Items from a dataset
______________________________
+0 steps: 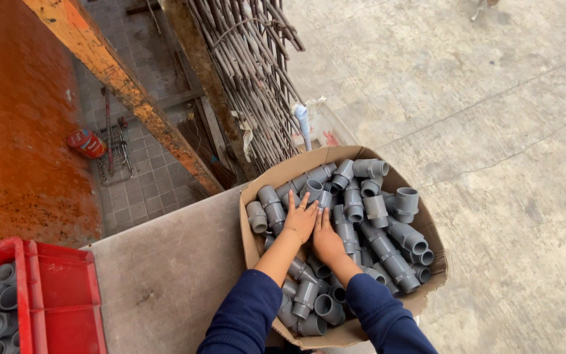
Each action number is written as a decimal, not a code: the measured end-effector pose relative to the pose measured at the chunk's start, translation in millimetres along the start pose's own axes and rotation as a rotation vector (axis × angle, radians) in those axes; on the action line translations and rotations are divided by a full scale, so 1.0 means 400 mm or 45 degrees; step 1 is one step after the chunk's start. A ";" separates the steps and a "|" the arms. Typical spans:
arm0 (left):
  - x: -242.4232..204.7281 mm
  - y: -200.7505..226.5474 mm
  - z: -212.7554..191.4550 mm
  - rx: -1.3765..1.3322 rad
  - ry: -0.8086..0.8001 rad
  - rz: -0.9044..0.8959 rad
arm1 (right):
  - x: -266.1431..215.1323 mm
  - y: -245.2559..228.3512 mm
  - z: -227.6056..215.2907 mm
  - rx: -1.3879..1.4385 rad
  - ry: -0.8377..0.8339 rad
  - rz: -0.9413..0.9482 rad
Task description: The person repeatedly picks gray plastic pipe fittings from a red bin, wipes each one with a dark cloth on a table, and places it into a cardboard box. The process continues for several fittings throughout the clip.
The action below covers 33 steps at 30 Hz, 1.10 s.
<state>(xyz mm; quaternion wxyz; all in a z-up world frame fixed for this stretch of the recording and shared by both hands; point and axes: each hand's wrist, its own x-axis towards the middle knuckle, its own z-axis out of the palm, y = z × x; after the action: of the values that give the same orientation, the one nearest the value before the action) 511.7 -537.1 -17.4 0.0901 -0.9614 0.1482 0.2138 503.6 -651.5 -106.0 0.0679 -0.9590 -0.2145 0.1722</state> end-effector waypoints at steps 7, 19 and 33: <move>-0.114 0.001 -0.029 -0.126 0.057 0.026 | -0.065 0.013 0.051 -0.153 0.093 -0.116; -0.217 0.062 0.160 -1.021 -0.173 0.084 | -0.287 -0.020 0.000 0.207 -0.025 -0.047; -0.594 0.024 -0.009 -1.312 0.013 0.108 | -0.489 -0.189 -0.252 0.840 -0.166 -0.374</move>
<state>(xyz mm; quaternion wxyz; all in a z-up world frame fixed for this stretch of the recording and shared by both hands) 304.5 -488.6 88.9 -0.4045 -0.8752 0.0629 0.2578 344.5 -674.0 62.1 0.3836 -0.8316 -0.2867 0.2812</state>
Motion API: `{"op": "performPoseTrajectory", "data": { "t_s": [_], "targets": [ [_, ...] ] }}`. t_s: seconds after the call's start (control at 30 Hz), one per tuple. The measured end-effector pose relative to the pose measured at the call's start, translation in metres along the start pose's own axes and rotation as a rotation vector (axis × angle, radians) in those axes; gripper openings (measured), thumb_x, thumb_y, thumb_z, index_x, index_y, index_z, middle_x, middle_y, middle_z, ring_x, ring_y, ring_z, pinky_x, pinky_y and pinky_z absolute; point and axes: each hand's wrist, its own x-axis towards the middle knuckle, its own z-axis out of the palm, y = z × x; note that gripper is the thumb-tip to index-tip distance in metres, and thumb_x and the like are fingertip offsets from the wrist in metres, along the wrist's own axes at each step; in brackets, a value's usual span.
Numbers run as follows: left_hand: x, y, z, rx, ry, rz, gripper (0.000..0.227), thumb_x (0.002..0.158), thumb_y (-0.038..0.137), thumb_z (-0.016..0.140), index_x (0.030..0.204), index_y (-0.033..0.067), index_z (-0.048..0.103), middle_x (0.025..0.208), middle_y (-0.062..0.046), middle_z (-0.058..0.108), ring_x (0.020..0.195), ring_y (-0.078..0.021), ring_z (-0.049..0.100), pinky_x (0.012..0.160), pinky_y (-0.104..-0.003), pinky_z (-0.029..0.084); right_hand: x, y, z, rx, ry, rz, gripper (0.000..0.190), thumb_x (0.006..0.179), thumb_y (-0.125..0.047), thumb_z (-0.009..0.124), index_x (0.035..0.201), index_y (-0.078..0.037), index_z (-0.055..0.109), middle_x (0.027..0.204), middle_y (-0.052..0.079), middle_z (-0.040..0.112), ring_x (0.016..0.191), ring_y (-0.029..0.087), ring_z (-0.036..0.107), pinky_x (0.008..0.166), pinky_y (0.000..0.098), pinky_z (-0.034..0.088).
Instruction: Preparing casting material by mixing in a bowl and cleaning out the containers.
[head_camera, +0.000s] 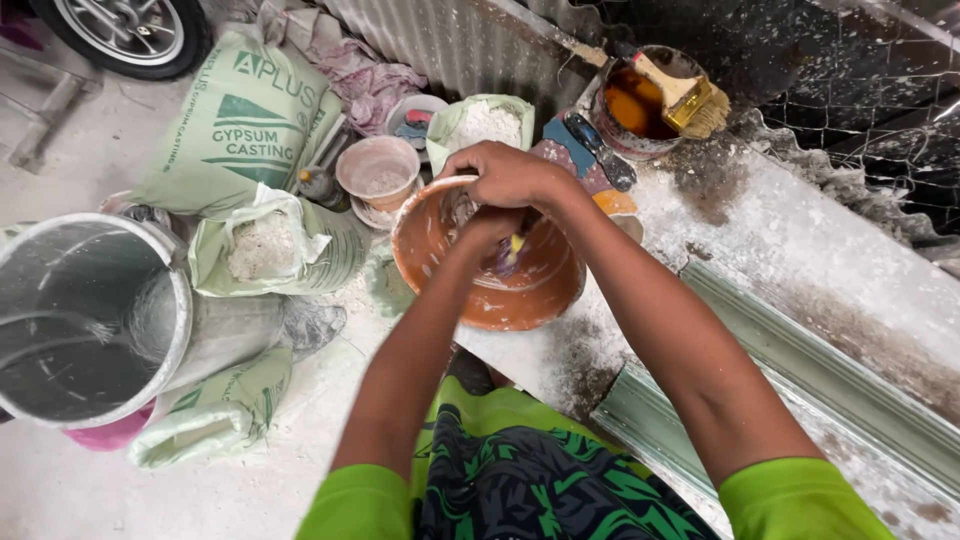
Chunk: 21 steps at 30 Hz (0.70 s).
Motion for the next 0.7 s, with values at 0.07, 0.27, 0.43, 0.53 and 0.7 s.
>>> {"op": "performPoseTrajectory", "data": {
  "t_s": [0.07,0.27,0.43,0.53,0.7],
  "targets": [
    [-0.006,0.003,0.009,-0.046,0.043,-0.045,0.045,0.083,0.025,0.070,0.125,0.0074,0.068,0.120,-0.019,0.072,0.103,-0.0349,0.071,0.087,-0.046,0.056,-0.001,0.002,0.001,0.056,-0.020,-0.026,0.050,0.067,0.001,0.056,0.112,-0.012,0.075,0.097,0.006,0.078,0.091,0.015,0.069,0.083,0.0291,0.053],
    [-0.019,0.019,0.024,-0.208,0.315,-0.069,0.056,0.074,0.016,0.071,0.129,0.0094,0.064,0.120,-0.020,0.068,0.105,-0.0375,0.067,0.081,-0.048,0.055,-0.006,0.003,-0.003,0.022,-0.016,0.053,0.051,0.069,0.001,0.058,0.115,-0.013,0.076,0.096,0.006,0.076,0.087,0.016,0.067,0.076,0.0322,0.053],
    [0.054,-0.025,0.112,-0.262,0.515,0.116,0.040,0.094,0.012,0.056,0.133,0.0038,0.063,0.127,-0.024,0.066,0.111,-0.0380,0.066,0.092,-0.049,0.053,-0.002,-0.004,0.000,-0.007,0.038,0.018,0.052,0.067,0.002,0.058,0.114,-0.012,0.075,0.099,0.006,0.077,0.091,0.015,0.069,0.079,0.0321,0.052],
    [-0.007,0.013,0.046,-0.152,0.319,-0.146,0.034,0.102,0.023,0.053,0.131,0.0061,0.063,0.127,-0.017,0.068,0.111,-0.0318,0.069,0.091,-0.049,0.055,-0.005,-0.010,0.006,-0.068,-0.037,-0.047,0.052,0.067,0.001,0.059,0.114,-0.012,0.076,0.098,0.006,0.078,0.089,0.015,0.071,0.081,0.0312,0.054],
    [-0.058,0.059,-0.019,0.056,0.107,-0.090,0.030,0.087,0.015,0.064,0.117,0.0107,0.070,0.120,-0.015,0.070,0.108,-0.0301,0.069,0.085,-0.048,0.056,-0.002,-0.001,-0.001,-0.002,0.034,0.011,0.051,0.068,0.000,0.057,0.114,-0.011,0.076,0.096,0.010,0.077,0.088,0.018,0.070,0.080,0.0316,0.054]
  ]
}}
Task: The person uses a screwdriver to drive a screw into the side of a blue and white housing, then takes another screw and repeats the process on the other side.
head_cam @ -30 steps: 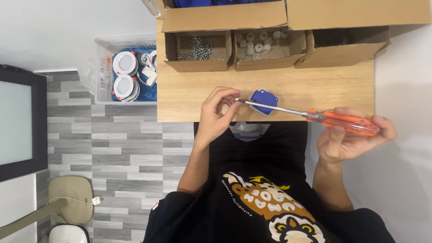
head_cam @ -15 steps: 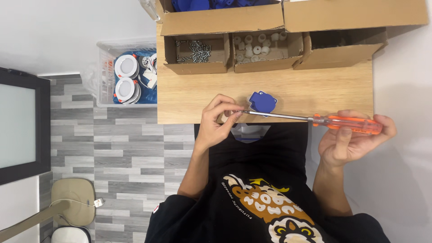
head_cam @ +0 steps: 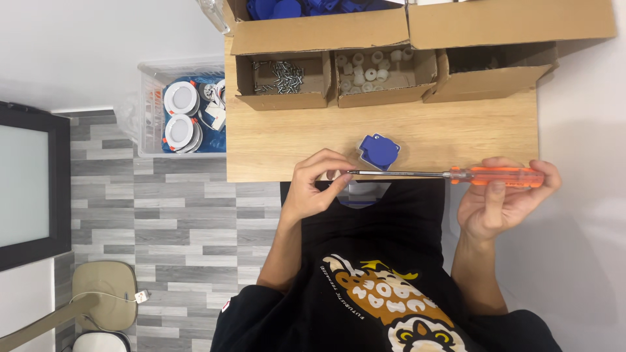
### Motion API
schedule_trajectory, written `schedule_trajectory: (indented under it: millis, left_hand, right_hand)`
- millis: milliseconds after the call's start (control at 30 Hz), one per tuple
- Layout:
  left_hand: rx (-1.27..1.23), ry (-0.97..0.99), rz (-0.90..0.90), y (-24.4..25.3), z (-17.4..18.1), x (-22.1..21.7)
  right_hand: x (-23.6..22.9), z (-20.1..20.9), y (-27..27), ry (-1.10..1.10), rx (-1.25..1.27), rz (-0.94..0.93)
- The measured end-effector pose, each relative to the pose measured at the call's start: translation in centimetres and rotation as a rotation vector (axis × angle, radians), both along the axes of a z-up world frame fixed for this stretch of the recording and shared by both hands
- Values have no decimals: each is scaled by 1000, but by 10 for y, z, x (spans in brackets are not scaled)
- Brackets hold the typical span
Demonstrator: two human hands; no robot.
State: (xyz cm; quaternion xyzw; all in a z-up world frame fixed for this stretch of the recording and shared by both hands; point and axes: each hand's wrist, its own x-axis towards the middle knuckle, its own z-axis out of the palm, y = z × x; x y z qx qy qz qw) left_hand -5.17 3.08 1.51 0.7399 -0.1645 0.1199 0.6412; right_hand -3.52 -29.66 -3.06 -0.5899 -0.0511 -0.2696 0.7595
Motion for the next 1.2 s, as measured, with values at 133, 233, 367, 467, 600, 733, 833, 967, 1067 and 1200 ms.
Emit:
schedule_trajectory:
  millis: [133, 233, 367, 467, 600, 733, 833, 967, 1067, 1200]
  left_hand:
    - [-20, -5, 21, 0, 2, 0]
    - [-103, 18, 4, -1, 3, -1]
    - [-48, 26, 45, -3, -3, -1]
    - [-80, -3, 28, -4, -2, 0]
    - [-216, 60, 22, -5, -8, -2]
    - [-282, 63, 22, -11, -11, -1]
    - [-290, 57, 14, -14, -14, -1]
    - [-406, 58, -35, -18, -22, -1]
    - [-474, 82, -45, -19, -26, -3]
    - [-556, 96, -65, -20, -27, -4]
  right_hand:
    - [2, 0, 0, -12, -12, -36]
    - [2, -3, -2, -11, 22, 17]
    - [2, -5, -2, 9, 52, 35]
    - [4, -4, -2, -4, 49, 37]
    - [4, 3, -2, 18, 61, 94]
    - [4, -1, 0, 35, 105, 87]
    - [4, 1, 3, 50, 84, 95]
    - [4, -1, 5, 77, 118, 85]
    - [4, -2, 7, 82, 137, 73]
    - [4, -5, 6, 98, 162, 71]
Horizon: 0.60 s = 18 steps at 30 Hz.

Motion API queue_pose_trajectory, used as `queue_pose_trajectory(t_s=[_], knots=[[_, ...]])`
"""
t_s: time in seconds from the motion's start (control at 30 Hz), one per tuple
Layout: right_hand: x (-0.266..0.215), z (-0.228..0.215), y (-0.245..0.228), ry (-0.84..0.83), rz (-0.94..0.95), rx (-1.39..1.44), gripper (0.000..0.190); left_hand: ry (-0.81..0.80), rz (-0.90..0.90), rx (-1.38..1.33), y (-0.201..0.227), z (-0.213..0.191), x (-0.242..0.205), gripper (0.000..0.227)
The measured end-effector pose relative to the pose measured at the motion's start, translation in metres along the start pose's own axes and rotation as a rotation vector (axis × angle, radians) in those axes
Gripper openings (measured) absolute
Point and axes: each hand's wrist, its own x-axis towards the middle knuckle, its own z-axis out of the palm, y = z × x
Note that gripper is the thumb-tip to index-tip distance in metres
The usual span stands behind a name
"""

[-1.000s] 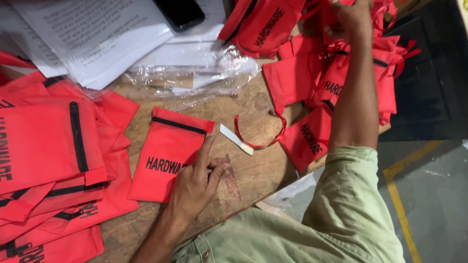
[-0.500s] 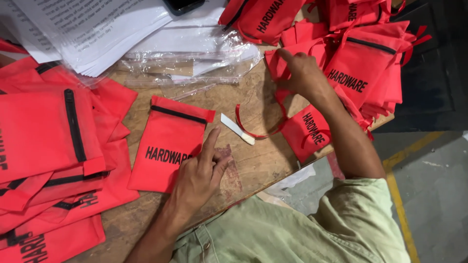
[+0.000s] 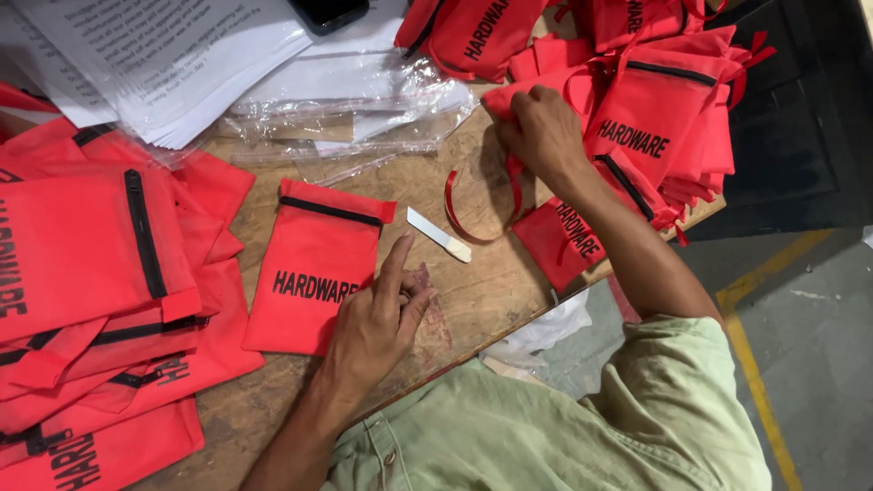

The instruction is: The person folds and flattens red drawstring pouches one at a time on a wooden worktable and stacks them into a pile. They open a pouch zipper pocket, insert a folded pouch, and handle small black zipper pulls before reaching for more pouches.

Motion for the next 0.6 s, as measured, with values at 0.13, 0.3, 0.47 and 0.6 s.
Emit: queue_pose_trajectory(t_s=[0.13, 0.3, 0.47, 0.6], knots=[[0.005, -0.03, 0.011, 0.385, -0.115, -0.037, 0.018, 0.04, -0.016, -0.066, 0.0, -0.004, 0.001, 0.077], [-0.055, -0.156, -0.06, 0.269, -0.163, 0.332, 0.006, 0.33, 0.187, 0.005, 0.029, -0.02, 0.015, 0.075], [-0.059, -0.173, -0.13, -0.164, -0.131, 0.919, 0.036, 0.243, -0.016, -0.479, 0.012, -0.017, 0.0, 0.03], [-0.05, -0.147, -0.137, -0.263, -0.338, 0.949, 0.022, 0.236, -0.007, -0.577, 0.006, -0.017, -0.011, 0.026]])
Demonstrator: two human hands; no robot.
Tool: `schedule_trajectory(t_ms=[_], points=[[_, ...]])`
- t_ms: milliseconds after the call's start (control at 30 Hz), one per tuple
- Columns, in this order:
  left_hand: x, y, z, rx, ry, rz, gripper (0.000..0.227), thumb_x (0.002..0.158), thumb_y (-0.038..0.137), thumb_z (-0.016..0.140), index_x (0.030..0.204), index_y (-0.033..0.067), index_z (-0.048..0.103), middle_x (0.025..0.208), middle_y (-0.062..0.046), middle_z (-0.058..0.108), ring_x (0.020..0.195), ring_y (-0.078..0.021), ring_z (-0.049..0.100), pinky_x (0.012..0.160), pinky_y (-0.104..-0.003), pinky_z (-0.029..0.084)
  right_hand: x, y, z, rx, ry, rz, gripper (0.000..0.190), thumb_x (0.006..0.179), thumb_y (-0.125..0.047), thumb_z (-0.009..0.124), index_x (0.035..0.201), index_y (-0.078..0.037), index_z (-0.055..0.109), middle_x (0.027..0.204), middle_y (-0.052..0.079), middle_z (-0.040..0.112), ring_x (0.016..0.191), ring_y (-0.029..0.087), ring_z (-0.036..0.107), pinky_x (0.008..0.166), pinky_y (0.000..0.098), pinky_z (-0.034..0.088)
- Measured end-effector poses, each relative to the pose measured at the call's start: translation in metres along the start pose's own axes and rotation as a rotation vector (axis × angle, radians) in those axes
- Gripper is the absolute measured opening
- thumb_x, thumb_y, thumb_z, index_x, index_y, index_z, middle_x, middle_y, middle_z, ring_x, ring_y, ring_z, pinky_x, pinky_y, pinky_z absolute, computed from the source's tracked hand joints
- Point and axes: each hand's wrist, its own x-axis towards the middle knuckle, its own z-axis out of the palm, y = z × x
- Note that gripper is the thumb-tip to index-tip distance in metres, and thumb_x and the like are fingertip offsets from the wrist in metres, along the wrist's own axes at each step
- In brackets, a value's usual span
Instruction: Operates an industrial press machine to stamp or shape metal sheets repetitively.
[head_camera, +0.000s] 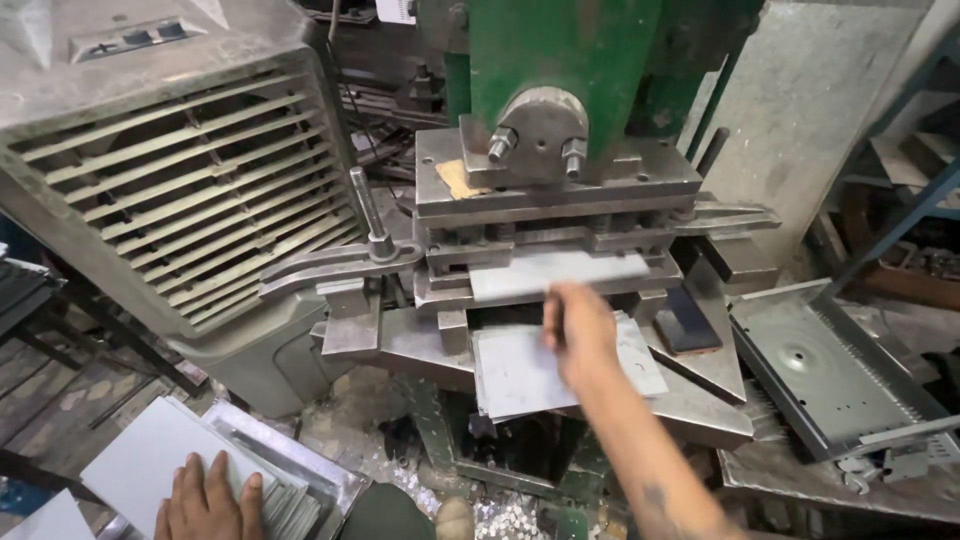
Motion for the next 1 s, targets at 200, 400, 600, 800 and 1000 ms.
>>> schedule_trajectory(t_ms=[200,400,600,800,1000], points=[[-0.029,0.009,0.005,0.141,0.084,0.115,0.101,0.077,0.084,0.036,0.141,0.0113,0.065,0.147,-0.027,0.067,0.142,-0.0412,0.064,0.128,-0.058,0.043,-0.071,0.044,-0.058,-0.004,0.019,0.08,0.013,0.104,-0.011,0.06,0.094,-0.003,0.059,0.064,0.005,0.049,0.051,0.013,0.04,0.046,0.0268,0.033],[-0.034,-0.069,0.078,0.082,-0.088,0.328,0.059,0.087,0.035,0.061,0.143,0.0156,0.056,0.151,-0.021,0.059,0.144,-0.0366,0.059,0.12,-0.051,0.051,-0.071,0.05,-0.087,-0.283,0.046,0.157,0.025,0.101,-0.02,0.066,0.092,0.003,0.073,0.062,0.009,0.053,0.051,0.015,0.04,0.045,0.029,0.029],[0.066,-0.087,-0.012,-0.79,-0.062,0.104,0.076,0.102,0.047,0.038,0.151,-0.0103,0.035,0.149,-0.036,0.044,0.135,-0.0482,0.047,0.12,-0.052,0.038,-0.076,0.053,-0.095,-0.372,-0.043,0.159,0.032,0.102,-0.025,0.066,0.087,0.002,0.073,0.059,0.009,0.056,0.047,0.015,0.043,0.046,0.0292,0.029],[0.112,0.139,-0.216,-0.873,-0.707,-0.734,0.07,0.089,0.007,0.057,0.155,0.001,0.032,0.145,-0.024,0.053,0.133,-0.0333,0.053,0.111,-0.046,0.044,-0.096,0.063,-0.072,-0.289,-0.253,0.174,0.023,0.098,-0.015,0.065,0.11,0.0,0.078,0.071,0.011,0.068,0.049,0.016,0.051,0.043,0.029,0.036],[0.112,0.28,-0.232,-1.779,-0.845,-1.096,0.043,0.104,0.02,0.05,0.133,-0.0108,0.056,0.127,-0.022,0.065,0.112,-0.0271,0.061,0.099,-0.038,0.047,-0.099,0.042,-0.052,-0.07,-0.304,0.116,0.036,0.096,-0.013,0.06,0.129,0.002,0.066,0.096,0.017,0.073,0.058,0.019,0.059,0.05,0.031,0.046]])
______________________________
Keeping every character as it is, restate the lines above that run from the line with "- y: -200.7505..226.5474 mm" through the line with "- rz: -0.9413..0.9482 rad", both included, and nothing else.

- **OUTPUT**:
  - y: -200.7505..226.5474 mm
  - z: -212.7554..191.4550 mm
  - rx: -1.3765..1.3322 rad
  - ry: -0.8086..0.8001 rad
  - rz: -0.9044..0.8959 rad
arm1 (right):
  - x: -266.1431..215.1323 mm
  - y: -245.2559..228.3512 mm
  - z: -227.6056..215.2907 mm
  - rx: -1.3879..1.4385 rad
  - ry: -0.8377..0.8339 rad
  - rz: -0.9413..0.9482 rad

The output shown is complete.